Vanmierlo T, Popp J, Kölsch H, Friedrichs S, Jessen F, Stoffel‐Wagner B, Bertsch T, Hartmann T, Maier W, von Bergmann K, Steinbusch H, Mulder M, Lütjohann D. The plant sterol brassicasterol as additional CSF biomarker in Alzheimer’s disease.

Objective:  Plant sterols (sitosterol, campesterol, stigmasterol and brassicasterol) are solely dietary‐derivable sterols that are structurally very similar to cholesterol. In contrast to peripheral cholesterol, plant sterols can cross the blood–brain barrier and accumulate within mammalian brain. As an impaired function of the cerebrospinal fluid (CSF)–blood barrier is linked to neurodegenerative disorders, i.e. Alzheimer’s disease (AD), we investigated whether this results in altered plant sterol concentrations in CSF.

Method:  Applying gas chromatography/mass spectrometry analysis, plant sterol concentrations were measured in plasma and CSF of patients with AD (n = 67) and controls (n = 29). Age, gender, plasma‐to‐CSF albumin ratio, CSF Aβ42, CSF pTau, APOE4 genotype, and serum creatinine were applied as covariates in the statistical analysis for individual plant sterols in order to compare plasma and CSF plant sterol concentrations between patients with AD and controls.
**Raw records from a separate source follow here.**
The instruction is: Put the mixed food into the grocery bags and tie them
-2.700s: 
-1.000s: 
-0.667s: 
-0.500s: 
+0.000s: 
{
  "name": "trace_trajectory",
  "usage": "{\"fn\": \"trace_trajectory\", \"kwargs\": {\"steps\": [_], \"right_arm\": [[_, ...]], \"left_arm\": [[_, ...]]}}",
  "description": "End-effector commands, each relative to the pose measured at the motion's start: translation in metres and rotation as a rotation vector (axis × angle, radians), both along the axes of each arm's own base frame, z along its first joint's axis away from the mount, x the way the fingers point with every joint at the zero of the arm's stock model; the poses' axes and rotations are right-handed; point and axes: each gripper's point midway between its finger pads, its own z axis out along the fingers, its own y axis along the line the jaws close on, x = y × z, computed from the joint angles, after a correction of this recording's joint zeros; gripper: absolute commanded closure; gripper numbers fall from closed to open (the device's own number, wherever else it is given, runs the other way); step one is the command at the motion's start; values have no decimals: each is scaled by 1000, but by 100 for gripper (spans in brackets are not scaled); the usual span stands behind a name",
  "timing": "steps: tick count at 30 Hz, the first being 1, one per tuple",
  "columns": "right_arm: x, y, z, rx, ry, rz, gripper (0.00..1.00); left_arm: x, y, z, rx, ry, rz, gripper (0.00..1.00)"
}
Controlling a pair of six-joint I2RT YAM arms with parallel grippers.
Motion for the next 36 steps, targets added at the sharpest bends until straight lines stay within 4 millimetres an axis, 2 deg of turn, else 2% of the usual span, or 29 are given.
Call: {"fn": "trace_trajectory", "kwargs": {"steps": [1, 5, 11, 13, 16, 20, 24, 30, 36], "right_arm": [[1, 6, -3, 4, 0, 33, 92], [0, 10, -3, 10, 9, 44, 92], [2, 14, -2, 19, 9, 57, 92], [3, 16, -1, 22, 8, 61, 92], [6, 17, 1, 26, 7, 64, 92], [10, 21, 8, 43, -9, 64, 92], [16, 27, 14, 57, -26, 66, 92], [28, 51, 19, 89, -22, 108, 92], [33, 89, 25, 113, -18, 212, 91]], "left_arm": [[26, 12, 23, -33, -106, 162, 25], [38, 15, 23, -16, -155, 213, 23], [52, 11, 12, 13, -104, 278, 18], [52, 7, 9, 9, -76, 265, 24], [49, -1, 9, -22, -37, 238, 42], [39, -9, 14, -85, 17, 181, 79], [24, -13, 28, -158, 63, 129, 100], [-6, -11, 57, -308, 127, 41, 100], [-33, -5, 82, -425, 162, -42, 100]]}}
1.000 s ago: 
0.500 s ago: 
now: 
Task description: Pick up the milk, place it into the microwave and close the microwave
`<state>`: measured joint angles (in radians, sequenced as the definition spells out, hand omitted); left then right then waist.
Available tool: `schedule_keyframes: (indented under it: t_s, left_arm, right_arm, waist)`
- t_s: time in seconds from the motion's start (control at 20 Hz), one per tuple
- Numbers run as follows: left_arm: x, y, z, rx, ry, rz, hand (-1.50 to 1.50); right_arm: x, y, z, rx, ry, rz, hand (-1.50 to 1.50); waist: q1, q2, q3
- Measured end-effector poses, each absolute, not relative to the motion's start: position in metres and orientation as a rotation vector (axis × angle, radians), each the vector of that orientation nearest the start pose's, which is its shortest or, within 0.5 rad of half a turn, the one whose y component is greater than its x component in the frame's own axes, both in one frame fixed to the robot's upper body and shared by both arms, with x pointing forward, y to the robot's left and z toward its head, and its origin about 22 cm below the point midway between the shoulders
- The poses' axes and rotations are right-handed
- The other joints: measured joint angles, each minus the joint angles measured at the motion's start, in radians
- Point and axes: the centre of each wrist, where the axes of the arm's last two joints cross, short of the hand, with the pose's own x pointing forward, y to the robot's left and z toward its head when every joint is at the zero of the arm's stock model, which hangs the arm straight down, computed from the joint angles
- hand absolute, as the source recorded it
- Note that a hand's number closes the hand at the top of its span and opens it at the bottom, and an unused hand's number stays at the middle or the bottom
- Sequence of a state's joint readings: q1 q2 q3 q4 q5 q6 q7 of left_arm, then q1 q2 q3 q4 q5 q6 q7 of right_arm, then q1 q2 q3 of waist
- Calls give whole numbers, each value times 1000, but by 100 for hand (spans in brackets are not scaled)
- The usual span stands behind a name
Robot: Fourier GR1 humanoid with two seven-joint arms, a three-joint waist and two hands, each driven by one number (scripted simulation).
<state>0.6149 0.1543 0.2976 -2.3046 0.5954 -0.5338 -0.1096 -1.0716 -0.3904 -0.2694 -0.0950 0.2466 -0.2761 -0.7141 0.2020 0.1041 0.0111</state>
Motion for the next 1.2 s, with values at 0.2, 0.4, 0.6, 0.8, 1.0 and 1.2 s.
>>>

Results:  Albumin quotient was a consistent predictor in CSF for cholesterol and methyl plant sterols campesterol and brassicasterol. Comparison of lipid parameters per diagnosis based on relevant predictors revealed significantly lower concentrations of brassicasterol (P < 0.001) in CSF of patients with AD. Binary logistic regression analysis revealed that brassicasterol improved the predictive value when added to pTau and Aβ42 in a biomarker model.

Conclusion:  Brassicasterol might be a relevant additional biomarker in AD.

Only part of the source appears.